YOUR GOAL: The data that follows should be copied out exactly.

DATA PROVIDED:
::::
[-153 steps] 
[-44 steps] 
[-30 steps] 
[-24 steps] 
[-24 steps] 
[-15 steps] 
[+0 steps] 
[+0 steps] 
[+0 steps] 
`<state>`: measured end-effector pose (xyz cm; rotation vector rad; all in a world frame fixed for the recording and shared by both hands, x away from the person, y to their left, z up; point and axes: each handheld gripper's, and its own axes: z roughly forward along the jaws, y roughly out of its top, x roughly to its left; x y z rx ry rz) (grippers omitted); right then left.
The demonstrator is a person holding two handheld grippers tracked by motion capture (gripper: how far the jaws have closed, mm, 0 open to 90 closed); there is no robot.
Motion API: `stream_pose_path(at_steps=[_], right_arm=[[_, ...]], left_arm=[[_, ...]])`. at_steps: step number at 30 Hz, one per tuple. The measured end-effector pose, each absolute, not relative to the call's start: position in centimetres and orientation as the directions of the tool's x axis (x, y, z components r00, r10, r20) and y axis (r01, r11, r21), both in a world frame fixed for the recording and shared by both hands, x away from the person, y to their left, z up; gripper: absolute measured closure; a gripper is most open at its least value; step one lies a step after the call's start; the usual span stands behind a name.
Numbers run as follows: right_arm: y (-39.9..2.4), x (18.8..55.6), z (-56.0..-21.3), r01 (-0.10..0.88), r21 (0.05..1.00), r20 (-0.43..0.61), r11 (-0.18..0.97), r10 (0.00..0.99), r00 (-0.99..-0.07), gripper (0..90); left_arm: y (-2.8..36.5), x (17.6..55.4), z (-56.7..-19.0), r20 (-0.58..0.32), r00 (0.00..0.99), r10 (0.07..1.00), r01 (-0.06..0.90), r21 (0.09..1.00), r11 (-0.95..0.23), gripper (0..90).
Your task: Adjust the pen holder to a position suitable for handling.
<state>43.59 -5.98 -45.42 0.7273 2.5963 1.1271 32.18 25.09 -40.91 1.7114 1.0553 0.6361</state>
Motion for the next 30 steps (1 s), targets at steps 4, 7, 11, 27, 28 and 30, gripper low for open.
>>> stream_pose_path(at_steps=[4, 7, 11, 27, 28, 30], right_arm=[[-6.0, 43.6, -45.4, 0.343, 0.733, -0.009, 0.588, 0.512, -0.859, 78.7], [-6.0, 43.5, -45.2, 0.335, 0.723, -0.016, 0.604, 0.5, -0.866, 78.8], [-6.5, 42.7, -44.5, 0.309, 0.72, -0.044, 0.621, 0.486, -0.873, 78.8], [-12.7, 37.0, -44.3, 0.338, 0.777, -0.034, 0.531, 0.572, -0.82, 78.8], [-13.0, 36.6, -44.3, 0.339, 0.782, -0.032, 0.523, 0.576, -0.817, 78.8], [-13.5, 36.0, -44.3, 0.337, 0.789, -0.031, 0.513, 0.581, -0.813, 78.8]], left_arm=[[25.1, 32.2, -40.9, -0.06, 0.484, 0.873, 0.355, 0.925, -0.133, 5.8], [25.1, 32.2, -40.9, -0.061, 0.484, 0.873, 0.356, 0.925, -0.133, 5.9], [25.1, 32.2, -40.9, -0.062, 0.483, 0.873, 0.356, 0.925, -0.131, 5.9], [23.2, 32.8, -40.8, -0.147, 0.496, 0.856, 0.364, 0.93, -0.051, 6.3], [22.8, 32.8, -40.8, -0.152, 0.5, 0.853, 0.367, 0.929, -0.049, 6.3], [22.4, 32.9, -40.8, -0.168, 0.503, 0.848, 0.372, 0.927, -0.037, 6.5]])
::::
REPLY TO THE TASK:
[-153 steps] 
[-44 steps] 
[-30 steps] 
[-24 steps] 
[-24 steps] 
[-15 steps] 
[+0 steps] 
[+0 steps] 
[+0 steps] 
`<state>`: measured end-effector pose (xyz cm; rotation vector rad; all in a world frame fixed for the recording and shared by both hands, x away from the person, y to their left, z up; point and axes: each handheld gripper's, and its own axes: z roughly forward along the jaws, y roughly out of its top, x roughly to its left; x y z rx ry rz) (grippers omitted); right then left.
The demonstrator is a person holding two handheld grippers tracked by motion capture (gripper: how far the jaws have closed, mm, 0 open to 90 closed); there is no robot.
Motion API: `stream_pose_path(at_steps=[_], right_arm=[[_, ...]], left_arm=[[_, ...]])`. at_steps: step number at 30 Hz, one per tuple. The measured end-effector pose, each absolute, not relative to the call's start: position in centimetres and orientation as the directions of the tool's x axis (x, y, z components r00, r10, r20) and y axis (r01, r11, r21), both in a world frame fixed for the recording and shared by both hands, x away from the person, y to their left, z up; gripper: absolute measured closure; a gripper is most open at its least value; step one lies a step after the call's start; the usual span stands behind a name.
Numbers run as follows: right_arm: y (-39.9..2.4), x (18.8..55.6), z (-56.0..-21.3), r01 (-0.10..0.88), r21 (0.05..1.00), r20 (-0.43..0.61), r11 (-0.18..0.97), r10 (0.00..0.99), r00 (-0.99..-0.07), gripper (0..90); left_arm: y (-2.8..36.5), x (17.6..55.4), z (-56.7..-19.0), r20 (-0.58..0.32), r00 (0.00..0.99), r10 (0.07..1.00), r01 (-0.06..0.90), r21 (0.09..1.00), r11 (-0.95..0.23), gripper (0..90).
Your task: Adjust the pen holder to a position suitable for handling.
<state>43.59 -5.98 -45.42 0.7273 2.5963 1.1271 32.18 25.09 -40.91 1.7114 1.0553 0.6361</state>
Motion for the next 30 steps (1 s), targets at steps 4, 7, 11, 27, 28 and 30, gripper low for open.
>>> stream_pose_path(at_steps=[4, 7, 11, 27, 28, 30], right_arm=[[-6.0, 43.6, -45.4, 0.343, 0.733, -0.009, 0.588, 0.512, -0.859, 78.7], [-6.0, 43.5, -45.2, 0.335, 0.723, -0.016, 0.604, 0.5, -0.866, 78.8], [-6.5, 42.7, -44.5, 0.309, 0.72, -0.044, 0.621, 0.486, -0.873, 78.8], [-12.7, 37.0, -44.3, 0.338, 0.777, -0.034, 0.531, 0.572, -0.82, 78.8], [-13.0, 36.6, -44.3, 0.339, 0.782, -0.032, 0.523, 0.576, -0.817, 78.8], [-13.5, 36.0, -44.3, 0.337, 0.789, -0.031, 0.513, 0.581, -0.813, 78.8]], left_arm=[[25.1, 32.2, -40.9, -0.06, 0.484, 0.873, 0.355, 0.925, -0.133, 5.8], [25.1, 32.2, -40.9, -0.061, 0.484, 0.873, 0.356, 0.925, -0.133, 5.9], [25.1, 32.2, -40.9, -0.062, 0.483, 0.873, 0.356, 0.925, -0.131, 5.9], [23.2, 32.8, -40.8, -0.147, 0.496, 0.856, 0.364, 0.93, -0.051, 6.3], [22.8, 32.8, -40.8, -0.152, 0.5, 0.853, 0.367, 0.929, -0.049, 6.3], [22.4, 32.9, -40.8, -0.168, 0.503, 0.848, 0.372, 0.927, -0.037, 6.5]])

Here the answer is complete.